◆ WORK REQUEST ◆
What follows is a set of records, each of which is to be written out exactly.

___ SUPPLIED MATERIAL ___

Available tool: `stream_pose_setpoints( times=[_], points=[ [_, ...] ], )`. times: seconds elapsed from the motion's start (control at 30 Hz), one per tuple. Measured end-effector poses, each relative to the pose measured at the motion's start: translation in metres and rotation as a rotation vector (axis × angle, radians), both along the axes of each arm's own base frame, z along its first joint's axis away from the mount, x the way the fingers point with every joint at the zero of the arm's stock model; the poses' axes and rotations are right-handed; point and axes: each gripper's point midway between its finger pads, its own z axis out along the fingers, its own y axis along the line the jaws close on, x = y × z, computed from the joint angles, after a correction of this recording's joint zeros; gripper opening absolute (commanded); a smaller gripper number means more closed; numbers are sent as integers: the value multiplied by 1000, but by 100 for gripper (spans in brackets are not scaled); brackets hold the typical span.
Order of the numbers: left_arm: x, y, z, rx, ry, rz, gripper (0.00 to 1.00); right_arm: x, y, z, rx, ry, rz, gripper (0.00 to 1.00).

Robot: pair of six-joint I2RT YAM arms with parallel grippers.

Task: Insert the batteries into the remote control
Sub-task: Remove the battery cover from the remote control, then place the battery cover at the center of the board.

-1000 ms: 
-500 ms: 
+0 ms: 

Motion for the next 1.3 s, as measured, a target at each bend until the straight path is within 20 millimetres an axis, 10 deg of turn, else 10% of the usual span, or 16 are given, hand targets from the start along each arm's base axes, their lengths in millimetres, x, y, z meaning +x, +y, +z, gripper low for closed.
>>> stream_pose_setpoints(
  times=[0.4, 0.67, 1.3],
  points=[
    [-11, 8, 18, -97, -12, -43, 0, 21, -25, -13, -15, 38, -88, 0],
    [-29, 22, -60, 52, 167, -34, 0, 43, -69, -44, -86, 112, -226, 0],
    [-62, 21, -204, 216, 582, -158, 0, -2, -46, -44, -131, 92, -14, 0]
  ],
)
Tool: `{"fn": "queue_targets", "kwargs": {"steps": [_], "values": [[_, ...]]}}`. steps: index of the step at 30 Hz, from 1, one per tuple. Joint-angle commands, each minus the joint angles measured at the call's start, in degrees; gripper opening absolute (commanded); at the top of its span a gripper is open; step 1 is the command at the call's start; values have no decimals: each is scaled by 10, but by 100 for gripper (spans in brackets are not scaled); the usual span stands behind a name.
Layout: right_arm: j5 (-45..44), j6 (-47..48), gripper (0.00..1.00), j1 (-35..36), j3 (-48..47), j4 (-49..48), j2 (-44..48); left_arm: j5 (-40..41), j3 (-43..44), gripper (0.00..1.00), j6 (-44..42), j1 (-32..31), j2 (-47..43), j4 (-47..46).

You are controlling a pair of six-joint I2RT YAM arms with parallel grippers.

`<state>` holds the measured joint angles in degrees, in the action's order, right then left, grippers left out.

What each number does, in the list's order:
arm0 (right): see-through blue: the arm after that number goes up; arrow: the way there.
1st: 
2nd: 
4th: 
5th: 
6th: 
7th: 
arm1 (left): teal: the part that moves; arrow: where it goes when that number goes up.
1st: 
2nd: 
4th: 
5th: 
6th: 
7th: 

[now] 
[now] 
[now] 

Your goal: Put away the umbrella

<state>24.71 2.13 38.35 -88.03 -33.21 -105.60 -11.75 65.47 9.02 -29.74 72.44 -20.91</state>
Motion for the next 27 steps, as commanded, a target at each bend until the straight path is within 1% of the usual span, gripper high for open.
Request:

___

◆ OUTPUT OF THE EXERCISE ◆
Available tool: `stream_pose_setpoints( times=[_], points=[ [_, ...] ], )`. times: seconds elapsed from the motion's start (control at 30 Hz), one per tuple. Measured end-effector poses, each relative to the pose measured at the motion's start: translation in metres and rotation as a rotation vector (axis × angle, radians), both along the axes of each arm's own base frame, z along its first joint's axis away from the mount, x the way the fingers point with every joint at the zero of the arm's stock model; the poses' axes and rotations are right-handed; point and axes: each gripper's point midway between its finger pads, its own z axis out along the fingers, its own y axis along the line the jaws close on, x = y × z, computed from the joint angles, after a correction of this recording's joint zeros; gripper opening absolute (commanded); a smaller gripper number means more closed; numbers are sent as integers: the value multiplied by 1000, but by 100 for gripper (spans in brackets are not scaled); brackets hold the typical span.
Order of the numbers: left_arm: x, y, z, rx, ry, rz, gripper (0.00 to 1.00); right_arm: x, y, z, rx, ry, rz, gripper (0.00 to 1.00).

Robot: pair of six-joint I2RT YAM arms with parallel grippers.

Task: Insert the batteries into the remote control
Sub-task: Remove the battery cover from the remote control, then place the battery cover at the center of the board.

-1000 ms: 
-500 ms: 
+0 ms: 

Motion for the next 1.3 s, as measured, a target at each bend until the straight path is within 20 millimetres an axis, 10 deg of turn, else 10% of the usual span, or 16 are given, hand targets from the start along each arm's base axes, their lengths in millimetres, x, y, z meaning +x, +y, +z, gripper low for closed.
>>> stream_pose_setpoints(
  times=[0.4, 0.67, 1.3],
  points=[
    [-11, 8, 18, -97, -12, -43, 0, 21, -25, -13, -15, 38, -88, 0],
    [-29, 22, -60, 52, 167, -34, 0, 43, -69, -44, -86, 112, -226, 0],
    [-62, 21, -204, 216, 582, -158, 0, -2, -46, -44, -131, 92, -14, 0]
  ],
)
Tool: `{"fn": "queue_targets", "kwargs": {"steps": [_], "values": [[_, ...]]}}`. steps: index of the step at 30 Hz, from 1, one per tuple. Joint-angle commands, each minus the joint angles measured at the call's start, in degrees; gripper opening absolute (commanded); at the top of its span a gripper is open; step 1 is the command at the call's start; values have no decimals: each is scaled by 10, but by 100 for gripper (spans in brackets are not scaled); the usual span stands behind a name.
Layout: right_arm: j5 (-45..44), j6 (-47..48), gripper (0.00..1.00), j1 (-35..36), j3 (-48..47), j4 (-49..48), j2 (-44..48); left_arm: j5 (-40..41), j3 (-43..44), gripper (0.00..1.00), j6 (-44..42), j1 (-32..31), j2 (-47..43), j4 (-47..46).

You are controlling a pair of six-joint I2RT YAM arms with parallel grippers.

`<state>` holds the measured joint angles in degrees, in the action's order, right then left, grippers left out.

What each number does, in the list's order:
arm0 (right): see-through blue: the arm after that number goes up; arrow: the way there.
1st: 
2nd: 
4th: 
5th: 
6th: 
7th: 
arm1 (left): teal: the part that moves; arrow: where it goes when that number goes up.
1st: 
2nd: 
4th: 
5th: 
6th: 
7th: 

[now] 
[now] 
[now] 

Your goal: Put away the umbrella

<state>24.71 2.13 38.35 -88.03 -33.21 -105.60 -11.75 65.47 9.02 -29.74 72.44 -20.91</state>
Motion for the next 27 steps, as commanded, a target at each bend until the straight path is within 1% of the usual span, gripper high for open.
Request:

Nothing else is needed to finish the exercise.